On May 8th, the results of the 2011 National Household Survey (NHS) will be released.
The voluntary nature of the NHS will compromise the quality of the data collected. For example, the National Household Survey asks people about their religious beliefs. Yet religion has a strong influence on volunteering and civic engagement. The National Survey of Giving Volunteering and Participating found that people who are religious volunteer more. Other studies argue that some religions discourage participation in civic life - but reinforce the message that religion matters.

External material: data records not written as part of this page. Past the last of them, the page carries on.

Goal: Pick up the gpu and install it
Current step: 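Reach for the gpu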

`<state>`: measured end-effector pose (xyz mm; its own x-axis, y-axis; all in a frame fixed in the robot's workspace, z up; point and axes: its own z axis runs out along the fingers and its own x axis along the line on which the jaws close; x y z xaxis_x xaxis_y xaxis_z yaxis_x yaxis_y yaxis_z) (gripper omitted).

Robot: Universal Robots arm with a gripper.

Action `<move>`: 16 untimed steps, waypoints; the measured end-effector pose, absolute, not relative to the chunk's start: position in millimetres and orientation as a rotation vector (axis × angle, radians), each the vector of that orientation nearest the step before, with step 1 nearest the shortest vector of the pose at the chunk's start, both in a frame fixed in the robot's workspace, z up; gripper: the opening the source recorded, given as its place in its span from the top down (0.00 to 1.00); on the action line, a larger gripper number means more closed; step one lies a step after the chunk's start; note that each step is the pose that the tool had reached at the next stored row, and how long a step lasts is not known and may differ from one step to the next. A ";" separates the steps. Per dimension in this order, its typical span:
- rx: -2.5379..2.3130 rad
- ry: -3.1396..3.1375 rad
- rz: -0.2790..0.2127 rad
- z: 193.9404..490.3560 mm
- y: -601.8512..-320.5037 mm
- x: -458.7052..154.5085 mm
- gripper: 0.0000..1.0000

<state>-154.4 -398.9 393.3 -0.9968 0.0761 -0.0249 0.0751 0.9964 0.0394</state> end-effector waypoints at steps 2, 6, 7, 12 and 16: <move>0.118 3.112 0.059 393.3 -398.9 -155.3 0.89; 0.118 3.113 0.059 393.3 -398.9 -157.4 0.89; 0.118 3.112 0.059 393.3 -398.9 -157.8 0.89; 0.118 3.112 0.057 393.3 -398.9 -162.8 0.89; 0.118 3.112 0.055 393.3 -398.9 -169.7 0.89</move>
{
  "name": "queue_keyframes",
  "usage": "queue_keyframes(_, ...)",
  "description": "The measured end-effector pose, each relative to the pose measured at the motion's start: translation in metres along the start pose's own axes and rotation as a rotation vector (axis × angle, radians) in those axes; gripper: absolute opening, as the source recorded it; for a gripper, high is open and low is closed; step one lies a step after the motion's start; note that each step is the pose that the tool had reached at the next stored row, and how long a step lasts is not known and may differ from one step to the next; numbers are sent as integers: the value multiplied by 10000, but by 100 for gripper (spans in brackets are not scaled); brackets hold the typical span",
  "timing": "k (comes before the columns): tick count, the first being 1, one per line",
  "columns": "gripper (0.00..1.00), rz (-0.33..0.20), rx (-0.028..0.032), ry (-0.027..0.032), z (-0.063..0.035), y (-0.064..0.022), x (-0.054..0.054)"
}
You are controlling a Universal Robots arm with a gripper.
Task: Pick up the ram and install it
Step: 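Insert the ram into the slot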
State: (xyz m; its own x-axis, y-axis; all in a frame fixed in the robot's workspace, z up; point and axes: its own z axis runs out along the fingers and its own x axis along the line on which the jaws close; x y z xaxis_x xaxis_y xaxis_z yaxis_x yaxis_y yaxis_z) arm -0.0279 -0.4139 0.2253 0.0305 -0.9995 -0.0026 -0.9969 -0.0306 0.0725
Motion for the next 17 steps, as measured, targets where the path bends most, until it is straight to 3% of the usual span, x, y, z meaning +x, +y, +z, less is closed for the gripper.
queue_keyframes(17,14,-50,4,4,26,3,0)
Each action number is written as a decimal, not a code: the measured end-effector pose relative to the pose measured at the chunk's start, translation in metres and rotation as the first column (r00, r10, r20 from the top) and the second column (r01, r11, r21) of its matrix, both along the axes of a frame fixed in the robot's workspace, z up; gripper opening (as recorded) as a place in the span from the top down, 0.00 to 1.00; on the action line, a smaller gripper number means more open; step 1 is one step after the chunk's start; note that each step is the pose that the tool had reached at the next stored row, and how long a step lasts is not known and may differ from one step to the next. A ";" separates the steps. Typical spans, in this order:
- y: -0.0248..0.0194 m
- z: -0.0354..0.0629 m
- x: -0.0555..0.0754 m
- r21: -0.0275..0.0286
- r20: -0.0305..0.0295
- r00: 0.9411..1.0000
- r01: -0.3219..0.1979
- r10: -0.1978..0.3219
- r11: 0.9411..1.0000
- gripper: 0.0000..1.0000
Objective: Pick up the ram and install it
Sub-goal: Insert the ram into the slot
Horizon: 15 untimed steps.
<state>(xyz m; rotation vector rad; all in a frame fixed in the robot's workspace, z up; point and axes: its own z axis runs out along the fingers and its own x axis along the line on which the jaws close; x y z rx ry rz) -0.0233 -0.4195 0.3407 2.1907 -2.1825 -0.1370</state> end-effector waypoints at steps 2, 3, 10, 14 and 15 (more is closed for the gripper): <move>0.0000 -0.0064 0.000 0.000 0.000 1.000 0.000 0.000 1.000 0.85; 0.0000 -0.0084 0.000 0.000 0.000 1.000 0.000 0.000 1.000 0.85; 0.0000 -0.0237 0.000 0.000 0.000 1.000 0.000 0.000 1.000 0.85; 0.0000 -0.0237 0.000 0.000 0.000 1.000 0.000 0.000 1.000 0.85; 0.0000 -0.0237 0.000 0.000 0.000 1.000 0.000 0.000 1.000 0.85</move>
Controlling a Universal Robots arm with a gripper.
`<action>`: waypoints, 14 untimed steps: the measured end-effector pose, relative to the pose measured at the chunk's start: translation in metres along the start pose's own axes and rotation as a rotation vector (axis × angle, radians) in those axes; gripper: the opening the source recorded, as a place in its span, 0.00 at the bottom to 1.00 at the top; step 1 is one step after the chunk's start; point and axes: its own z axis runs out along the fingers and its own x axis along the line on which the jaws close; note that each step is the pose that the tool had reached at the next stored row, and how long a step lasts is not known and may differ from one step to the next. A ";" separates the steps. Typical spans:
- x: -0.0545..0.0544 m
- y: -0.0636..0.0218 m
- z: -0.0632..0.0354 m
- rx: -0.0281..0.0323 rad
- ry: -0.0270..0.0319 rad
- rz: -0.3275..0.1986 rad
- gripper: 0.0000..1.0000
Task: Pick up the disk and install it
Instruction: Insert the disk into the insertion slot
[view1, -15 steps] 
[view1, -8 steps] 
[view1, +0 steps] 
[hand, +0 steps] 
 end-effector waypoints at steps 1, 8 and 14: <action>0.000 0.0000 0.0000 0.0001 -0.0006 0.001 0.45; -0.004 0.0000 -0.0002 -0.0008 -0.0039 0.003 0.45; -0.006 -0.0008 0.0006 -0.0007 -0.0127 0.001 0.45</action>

There is, therefore, likely to be a correlation between a person's willingness to fill out the National Household Survey and the strength of their religious beliefs. How, then, can we possibly know whether the NHS information on the religious beliefs of the Canadian population is accurate?
To take another example: from the previous census, we know the number of immigrants who were in Canada in 2006. From administrative records, we know how many immigrants have been admitted to Canada since then. Hence we can work out how many new immigrants there should be in Canada. But what if the NHS finds a lower-than-expected number of new immigrants in Canada? Is this evidence of a growing class of non-resident permanent residents, astronauts who live and work elsewhere? Is it evidence that some new Canadians have found that life in the great white north does not meet expectations, and have returned home? Or does it simply reflect a lower survey response rate, that new immigrants are here but not filling out the NHS form? It's impossible to know.
In the coming weeks, professional economists will find themselves on the horns of a dilemma. To discuss the NHS data release dignifies it and gives it legitimacy, suggesting that economists might be better off boycotting the whole affair. Yet the media abhors a vacuum. If sensible economists refuse to speak to the NHS data, journalists will search until they find someone who is willing to give them a soundbite. Perhaps speaking to the data is the lesser of the two evils.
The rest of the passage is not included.